An echocardiographic screening study in Uganda in 2010 showed that the prevalence of RHD among school children was 1.5 % [6]. A similar screening study in Mozambique in 2005 revealed a prevalence of 3 % [7]. The equivalent figure in Senegal was 0.75 % [8]. We found a higher prevalence which could be explained by the fact that our study was not a screening study with all our patients having either specific or non-specific cardiac symptoms. The THESUS-HF registry of 1006 patients with heart failure from 9 African countries showed that RHD was the third most important cause of heart failure in adult Africans [11]. Altogether our findings and those previously reported in SSA suggest that, as previously highlighted in their review by Carapetis et al. [2], SSA is currently the RHD ‘hot spot’ of the world. Data from other developing countries outside SSA shows a comparable prevalence. For instance, in India, Several reports on echocardiography screening of school-aged children have yielded a prevalence ranging from 0.1 to 5.1 % [1217].

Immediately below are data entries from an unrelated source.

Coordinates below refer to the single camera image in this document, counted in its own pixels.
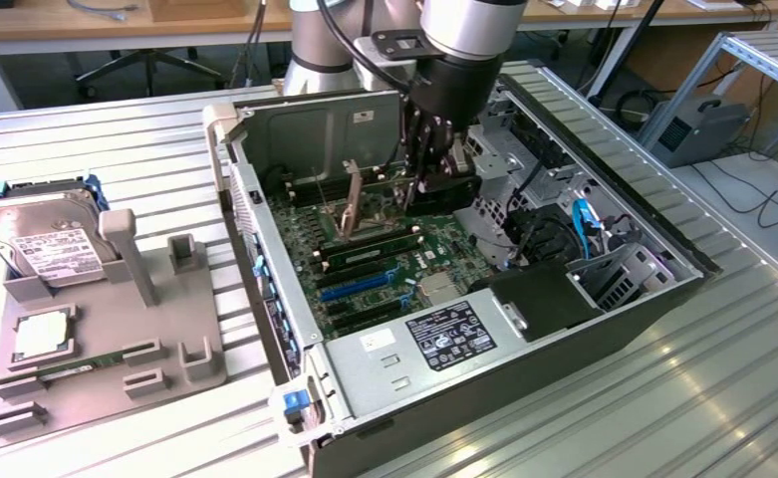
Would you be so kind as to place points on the silver metal drive cage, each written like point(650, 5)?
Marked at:
point(495, 164)

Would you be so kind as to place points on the grey computer tower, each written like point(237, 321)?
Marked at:
point(700, 129)

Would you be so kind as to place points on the square CPU chip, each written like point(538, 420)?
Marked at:
point(43, 336)

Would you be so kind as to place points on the RAM slot white clips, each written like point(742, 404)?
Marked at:
point(318, 191)
point(318, 177)
point(368, 242)

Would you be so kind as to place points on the aluminium frame table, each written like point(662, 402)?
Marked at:
point(770, 47)

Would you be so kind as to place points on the silver chipset heatsink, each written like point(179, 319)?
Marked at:
point(438, 290)

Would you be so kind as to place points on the CPU socket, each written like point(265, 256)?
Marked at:
point(375, 229)

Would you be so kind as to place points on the wooden desk white frame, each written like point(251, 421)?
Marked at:
point(694, 15)
point(29, 25)

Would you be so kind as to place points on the silver power supply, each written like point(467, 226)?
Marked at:
point(388, 368)

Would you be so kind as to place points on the blue case latch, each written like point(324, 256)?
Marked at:
point(292, 403)

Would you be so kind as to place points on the green motherboard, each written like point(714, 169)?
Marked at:
point(451, 244)

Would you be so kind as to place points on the small white box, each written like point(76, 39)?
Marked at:
point(618, 4)

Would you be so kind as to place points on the RAM slot black clips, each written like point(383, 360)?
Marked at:
point(311, 199)
point(371, 248)
point(318, 184)
point(391, 231)

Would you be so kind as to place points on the grey parts rack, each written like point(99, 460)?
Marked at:
point(109, 348)

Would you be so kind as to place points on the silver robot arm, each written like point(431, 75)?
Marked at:
point(468, 25)

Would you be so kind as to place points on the brown box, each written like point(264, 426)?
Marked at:
point(188, 9)

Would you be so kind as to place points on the black plastic shroud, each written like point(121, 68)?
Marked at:
point(540, 299)

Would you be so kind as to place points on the thin locking lever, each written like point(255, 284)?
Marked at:
point(322, 194)

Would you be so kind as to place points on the open black PC case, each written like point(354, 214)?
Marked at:
point(594, 358)

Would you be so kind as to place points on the perforated metal disk bay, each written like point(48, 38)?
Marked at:
point(620, 284)

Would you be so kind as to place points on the black pole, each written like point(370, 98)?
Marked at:
point(650, 15)

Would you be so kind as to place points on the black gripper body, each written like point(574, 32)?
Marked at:
point(455, 84)

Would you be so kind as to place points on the graphics card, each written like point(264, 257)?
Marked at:
point(442, 199)

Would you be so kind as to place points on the silver hard disk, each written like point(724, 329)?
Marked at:
point(29, 224)

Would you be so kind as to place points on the blue expansion slot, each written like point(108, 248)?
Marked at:
point(355, 290)

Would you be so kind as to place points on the short black expansion slot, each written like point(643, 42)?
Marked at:
point(338, 307)

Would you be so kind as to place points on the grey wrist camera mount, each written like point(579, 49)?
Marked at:
point(388, 50)

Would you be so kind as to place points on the black office chair base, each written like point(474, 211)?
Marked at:
point(547, 37)
point(148, 65)

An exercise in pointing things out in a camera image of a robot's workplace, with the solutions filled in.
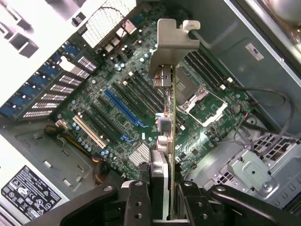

The distribution of rheumatic valve lesions in our study mirrors those in previous reports both from developed and developing countries where the order of involvement is mitral followed by aortic, tricuspid and pulmonic valves [3, 18]. Several studies have now almost unanimously highlighted the superiority of echocardiography over clinical examination for the diagnosis of clinical or subclinical RHD lesions [2, 5, 17, 19, 20]. This may translate into a widespread use of echocardiography in areas with prevalent RHD. However, limited financial resources and staff with echocardiography skills in developing countries are deterrents to such an approach. While cardiac ultrasound may become the gold standard in diagnosing RHD in resource-limited settings, caution should be exercised when interpreting data from Doppler echocardiography, especially if the findings are isolated and without any clinical evidence. Not less important, physiological regurgitation is not uncommon in children and has to be carefully excluded prior to any diagnosis of organic valvular lesion [21]. While for the purpose of comparison, data on other children would have been useful, but such data were not systematically available in registers.

Strength and limitations

Our study is a hospital-based review of prospectively recruited patients and hence is subject to biases. Firstly, our sample included selected patients from a referral institution with the potential to find more symptomatic lesions. Secondly, patients referred for echocardiography may be those with more severe patterns of lesions as patients with more severe lesions are more likely to seek medical attention. Thirdly, this was a retrospective review of echocardiographic reports performed by different operators; therefore there may have been some inter-rater variability not captured and conveniently addressed. This variability however, is likely to have been attenuated by the limited number of operators (two) and the fact that they have been collaborating for more than a decade and discussing difficult or uncertain cases together. Inherent to the retrospective nature of the study is the fact that earlier studies may not have used the guideline to conclude on the presence RHD. Although strict WHF criteria were used to characterize RHD pattern of valve lesion, some concerns remain about the significance and natural history of some minor valvular changes detected by echocardiography and only a long term follow up of these patients would help characterizing the true valve disease. Finally, we did not collect data on the studies which were normal. Despite of all the above shortcomings, our study is one of the few contemporary studies of prevalence and pattern of rheumatic valvular heart disease as seen on echocardiography in SSA children.

Conclusion

In conclusion, RHD detected by echocardiography represents a sizable proportion of echocardiographies in the pediatric population in this largest referral echocardiography unit with frequent severe valvular lesions. Our findings add to the available evidence that Sub-Saharan Africa is the hot spot for RHD and further supporting that an A.S.A.P (Awareness, Surveillance, Advocacy Prevention) program, as already suggested by the Drakensberg declaration few years ago [22] and recently re-emphasized in the Mosi-o-Tunya Call to Action [23], should urgently be implemented in our setting.